> [Exercise prompt]: Please tally the lines in the material below that contain the word "single", and give the count only.

*** Opening of Records for this exercise ***

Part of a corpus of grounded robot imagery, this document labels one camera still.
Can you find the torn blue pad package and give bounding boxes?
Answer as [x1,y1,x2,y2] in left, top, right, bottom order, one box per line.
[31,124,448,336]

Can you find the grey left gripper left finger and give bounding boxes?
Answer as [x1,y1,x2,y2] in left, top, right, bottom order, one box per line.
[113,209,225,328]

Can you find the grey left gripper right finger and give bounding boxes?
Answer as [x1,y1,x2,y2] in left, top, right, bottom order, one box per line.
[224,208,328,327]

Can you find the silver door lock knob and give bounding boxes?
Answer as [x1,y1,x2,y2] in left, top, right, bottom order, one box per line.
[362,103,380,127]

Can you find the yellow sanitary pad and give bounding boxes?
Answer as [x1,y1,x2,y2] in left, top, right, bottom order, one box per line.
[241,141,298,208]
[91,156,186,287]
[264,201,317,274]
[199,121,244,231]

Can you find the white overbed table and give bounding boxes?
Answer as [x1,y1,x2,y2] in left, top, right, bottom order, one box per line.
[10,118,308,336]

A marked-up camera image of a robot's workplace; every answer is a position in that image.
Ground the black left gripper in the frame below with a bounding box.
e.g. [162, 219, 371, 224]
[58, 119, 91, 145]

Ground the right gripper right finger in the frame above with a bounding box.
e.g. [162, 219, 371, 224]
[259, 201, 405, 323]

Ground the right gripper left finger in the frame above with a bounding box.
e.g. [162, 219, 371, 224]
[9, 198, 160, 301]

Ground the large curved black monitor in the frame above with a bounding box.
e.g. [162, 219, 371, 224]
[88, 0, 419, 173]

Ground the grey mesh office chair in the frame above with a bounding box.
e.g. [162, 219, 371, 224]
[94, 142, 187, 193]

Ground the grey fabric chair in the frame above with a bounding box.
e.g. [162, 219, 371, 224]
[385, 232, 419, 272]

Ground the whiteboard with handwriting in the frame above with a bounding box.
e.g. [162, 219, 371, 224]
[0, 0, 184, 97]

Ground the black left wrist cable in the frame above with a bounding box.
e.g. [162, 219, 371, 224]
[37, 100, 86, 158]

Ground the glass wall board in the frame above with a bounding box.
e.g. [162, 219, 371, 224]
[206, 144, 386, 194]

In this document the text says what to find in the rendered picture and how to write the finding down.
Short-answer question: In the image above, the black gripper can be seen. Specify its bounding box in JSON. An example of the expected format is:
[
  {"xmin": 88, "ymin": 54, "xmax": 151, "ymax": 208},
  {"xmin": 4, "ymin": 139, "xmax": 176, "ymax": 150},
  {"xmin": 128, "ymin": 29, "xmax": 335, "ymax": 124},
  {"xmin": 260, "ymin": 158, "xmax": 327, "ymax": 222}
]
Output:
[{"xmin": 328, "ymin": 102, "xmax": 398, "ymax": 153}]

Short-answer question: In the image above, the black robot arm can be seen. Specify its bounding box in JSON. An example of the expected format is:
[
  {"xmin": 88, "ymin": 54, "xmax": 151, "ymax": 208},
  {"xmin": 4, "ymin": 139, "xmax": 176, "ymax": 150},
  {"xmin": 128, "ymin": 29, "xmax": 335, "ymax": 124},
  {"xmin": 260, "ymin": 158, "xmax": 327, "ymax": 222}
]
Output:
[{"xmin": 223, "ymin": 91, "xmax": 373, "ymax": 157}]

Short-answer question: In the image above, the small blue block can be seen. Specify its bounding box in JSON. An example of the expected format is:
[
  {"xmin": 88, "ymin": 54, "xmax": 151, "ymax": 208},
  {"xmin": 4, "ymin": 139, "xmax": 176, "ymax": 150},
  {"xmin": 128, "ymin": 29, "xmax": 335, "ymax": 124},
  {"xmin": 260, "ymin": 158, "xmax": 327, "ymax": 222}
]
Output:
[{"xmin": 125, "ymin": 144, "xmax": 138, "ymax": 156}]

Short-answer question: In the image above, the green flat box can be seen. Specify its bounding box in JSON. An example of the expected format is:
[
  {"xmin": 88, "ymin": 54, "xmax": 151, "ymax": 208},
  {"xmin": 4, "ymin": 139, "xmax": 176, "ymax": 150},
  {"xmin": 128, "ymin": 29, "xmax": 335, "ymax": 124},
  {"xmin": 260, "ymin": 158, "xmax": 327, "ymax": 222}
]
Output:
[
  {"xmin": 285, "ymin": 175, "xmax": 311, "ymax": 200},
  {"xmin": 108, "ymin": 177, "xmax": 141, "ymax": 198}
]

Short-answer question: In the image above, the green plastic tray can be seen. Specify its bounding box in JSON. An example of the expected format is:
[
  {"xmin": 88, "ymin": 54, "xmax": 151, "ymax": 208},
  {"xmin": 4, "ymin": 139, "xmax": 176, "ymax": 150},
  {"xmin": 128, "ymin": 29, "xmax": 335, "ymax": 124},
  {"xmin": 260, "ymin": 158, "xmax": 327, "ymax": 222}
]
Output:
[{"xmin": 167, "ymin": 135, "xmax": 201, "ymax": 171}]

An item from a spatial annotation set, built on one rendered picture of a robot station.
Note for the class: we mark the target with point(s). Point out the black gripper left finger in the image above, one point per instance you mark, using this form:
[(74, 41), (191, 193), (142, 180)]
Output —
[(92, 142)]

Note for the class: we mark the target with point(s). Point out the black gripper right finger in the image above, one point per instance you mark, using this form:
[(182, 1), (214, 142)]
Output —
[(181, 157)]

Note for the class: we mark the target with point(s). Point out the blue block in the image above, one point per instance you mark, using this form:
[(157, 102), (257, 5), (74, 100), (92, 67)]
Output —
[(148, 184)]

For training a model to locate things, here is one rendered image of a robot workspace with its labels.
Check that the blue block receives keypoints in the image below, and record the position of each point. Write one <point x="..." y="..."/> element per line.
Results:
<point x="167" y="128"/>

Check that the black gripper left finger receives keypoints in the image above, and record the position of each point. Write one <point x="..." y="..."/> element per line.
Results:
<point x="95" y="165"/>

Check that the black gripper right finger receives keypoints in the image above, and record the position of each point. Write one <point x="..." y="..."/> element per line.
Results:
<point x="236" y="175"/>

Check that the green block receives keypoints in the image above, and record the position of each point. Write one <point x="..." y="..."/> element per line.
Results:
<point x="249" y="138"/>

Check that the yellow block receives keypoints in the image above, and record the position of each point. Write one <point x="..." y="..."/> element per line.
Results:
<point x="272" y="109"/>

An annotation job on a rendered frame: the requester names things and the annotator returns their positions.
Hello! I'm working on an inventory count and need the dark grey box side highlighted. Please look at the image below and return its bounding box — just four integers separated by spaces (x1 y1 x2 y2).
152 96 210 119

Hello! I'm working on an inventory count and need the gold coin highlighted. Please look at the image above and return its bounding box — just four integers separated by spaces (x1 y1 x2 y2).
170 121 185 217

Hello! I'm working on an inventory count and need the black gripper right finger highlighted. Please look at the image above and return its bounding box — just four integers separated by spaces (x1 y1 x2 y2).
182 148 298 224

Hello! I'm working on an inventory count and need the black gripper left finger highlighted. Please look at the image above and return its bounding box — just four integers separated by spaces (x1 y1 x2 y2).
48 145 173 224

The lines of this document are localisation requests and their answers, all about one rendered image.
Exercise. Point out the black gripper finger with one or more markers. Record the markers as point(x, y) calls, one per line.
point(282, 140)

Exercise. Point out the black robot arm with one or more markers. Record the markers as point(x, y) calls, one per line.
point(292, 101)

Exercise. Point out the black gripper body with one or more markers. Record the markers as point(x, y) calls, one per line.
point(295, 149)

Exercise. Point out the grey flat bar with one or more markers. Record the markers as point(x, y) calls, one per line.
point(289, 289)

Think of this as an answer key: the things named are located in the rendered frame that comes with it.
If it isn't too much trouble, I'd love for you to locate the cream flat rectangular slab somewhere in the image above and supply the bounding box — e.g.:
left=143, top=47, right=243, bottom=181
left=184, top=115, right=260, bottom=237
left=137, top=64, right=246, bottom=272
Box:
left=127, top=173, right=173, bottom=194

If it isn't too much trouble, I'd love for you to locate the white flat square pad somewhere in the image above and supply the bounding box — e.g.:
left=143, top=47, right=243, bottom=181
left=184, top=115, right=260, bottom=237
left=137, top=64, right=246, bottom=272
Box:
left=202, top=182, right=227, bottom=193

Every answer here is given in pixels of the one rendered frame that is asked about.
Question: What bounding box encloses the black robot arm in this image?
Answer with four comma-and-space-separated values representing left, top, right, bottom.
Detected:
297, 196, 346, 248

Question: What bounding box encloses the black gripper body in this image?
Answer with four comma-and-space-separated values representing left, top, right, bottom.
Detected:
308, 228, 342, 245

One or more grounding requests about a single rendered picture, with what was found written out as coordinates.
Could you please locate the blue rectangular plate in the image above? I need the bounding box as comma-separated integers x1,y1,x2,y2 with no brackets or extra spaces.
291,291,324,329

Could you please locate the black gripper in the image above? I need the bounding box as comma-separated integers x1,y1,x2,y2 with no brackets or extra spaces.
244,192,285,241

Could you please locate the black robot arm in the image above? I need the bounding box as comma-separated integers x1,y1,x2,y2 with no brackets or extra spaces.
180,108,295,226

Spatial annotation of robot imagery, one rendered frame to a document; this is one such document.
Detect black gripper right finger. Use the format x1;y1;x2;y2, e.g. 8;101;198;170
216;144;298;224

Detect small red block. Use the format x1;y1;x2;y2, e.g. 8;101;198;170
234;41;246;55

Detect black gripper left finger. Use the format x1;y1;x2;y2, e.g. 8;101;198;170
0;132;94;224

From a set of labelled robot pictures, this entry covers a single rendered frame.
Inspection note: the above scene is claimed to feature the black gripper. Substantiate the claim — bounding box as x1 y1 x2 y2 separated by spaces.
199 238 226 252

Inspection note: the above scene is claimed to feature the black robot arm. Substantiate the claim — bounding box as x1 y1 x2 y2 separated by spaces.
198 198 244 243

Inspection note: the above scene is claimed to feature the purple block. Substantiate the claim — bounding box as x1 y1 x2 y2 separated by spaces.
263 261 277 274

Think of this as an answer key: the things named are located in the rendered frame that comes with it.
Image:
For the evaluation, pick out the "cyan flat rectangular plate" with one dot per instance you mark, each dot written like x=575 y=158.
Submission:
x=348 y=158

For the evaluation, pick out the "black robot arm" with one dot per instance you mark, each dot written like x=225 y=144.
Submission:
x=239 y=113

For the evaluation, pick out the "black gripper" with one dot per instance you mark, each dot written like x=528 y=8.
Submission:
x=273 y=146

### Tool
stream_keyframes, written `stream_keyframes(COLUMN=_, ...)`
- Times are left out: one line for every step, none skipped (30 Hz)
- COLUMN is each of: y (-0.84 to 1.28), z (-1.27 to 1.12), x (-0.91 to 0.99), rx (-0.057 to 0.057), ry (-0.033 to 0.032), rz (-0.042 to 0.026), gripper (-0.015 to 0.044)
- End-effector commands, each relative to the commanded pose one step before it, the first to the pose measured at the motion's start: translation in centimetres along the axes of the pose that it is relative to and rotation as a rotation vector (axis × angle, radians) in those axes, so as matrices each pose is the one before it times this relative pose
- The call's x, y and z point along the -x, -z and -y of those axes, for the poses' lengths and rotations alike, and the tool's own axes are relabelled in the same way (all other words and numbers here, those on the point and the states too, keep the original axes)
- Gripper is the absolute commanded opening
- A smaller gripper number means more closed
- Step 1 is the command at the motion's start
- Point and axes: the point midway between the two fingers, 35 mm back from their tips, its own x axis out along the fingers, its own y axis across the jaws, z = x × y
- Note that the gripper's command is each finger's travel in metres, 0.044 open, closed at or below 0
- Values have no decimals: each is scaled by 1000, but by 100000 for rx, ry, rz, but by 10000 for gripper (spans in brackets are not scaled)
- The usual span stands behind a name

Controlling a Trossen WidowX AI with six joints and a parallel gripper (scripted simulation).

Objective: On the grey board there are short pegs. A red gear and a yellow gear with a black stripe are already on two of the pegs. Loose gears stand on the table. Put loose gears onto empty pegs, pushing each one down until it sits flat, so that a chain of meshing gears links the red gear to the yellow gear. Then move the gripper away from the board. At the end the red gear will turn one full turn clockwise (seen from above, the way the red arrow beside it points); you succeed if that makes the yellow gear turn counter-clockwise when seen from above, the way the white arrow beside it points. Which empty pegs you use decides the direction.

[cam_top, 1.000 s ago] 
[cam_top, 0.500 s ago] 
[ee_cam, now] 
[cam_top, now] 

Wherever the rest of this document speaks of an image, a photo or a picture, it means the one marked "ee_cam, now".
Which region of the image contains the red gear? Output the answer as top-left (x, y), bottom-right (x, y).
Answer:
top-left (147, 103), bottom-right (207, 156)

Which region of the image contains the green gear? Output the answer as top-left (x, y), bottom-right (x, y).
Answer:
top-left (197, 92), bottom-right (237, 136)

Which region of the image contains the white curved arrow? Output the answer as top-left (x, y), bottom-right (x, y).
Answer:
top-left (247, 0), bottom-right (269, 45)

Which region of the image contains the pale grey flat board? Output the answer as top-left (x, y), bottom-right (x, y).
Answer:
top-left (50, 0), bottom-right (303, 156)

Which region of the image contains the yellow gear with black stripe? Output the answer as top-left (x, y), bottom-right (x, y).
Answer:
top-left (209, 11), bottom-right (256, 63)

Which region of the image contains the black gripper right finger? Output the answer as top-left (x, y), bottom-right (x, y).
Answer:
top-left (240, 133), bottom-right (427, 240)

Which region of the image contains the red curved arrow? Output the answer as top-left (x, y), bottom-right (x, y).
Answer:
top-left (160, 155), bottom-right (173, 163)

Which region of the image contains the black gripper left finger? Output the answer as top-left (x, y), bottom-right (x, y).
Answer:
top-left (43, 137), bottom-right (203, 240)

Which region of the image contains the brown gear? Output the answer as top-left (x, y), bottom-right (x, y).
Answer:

*** Close of Records for this exercise ***

> [Exercise output]: 2